Sempre più impegnativa è l’attività volta a ricercare e reprimere tutti i fenomeni illeciti (riciclaggio, autoriciclaggio, trasferimento fraudolento dei valori, ecc.) in grado di inquinare i circuiti legali dell’economia e di alterare le normali condizioni di concorrenza.
Gli interventi si sviluppano con indagini di polizia giudiziaria, l’approfondimento delle segnalazioni di operazioni sospette inoltrate da intermediari ed operatori finanziari obbligati ed i controlli sulle movimentazioni di valuta.

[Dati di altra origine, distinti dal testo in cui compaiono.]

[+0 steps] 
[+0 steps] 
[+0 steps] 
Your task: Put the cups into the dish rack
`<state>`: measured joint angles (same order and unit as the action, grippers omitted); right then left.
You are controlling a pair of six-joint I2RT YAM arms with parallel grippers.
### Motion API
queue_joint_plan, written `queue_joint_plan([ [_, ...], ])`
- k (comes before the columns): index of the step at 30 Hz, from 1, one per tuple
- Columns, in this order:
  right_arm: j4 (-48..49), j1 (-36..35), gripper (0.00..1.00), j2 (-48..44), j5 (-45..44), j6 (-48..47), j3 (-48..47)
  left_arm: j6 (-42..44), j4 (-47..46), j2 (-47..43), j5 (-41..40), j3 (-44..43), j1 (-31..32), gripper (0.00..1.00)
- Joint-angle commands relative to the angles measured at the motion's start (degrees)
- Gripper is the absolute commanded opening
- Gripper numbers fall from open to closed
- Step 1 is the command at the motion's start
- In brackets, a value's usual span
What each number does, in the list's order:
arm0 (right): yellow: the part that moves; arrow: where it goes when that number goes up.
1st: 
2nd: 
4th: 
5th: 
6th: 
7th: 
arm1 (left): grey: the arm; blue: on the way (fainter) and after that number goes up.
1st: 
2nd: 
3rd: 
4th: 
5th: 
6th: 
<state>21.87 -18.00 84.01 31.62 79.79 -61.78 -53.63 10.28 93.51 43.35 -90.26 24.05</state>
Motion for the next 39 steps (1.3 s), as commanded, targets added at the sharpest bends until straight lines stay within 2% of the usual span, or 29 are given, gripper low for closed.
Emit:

Molta importanza rivestono anche le ispezioni ed i controlli nei confronti dei destinatari della normativa antiriciclaggio (intermediari finanziari, money transfer, società fiduciarie, ecc.), al fine di verificare il corretto adempimento dei relativi obblighi (adeguata verifica della clientela, registrazione dei dati e segnalazione delle operazioni sospette) e prevenire l’utilizzo del sistema finanziario per movimentare capitali di origine illecita.
Un’attenzione specifica è inoltre dedicata al contrasto ed alla prevenzione del finanziamento del terrorismo, con lo scopo di intercettare eventuali fonti di sostentamento di ambienti a rischio di radicalizzazione.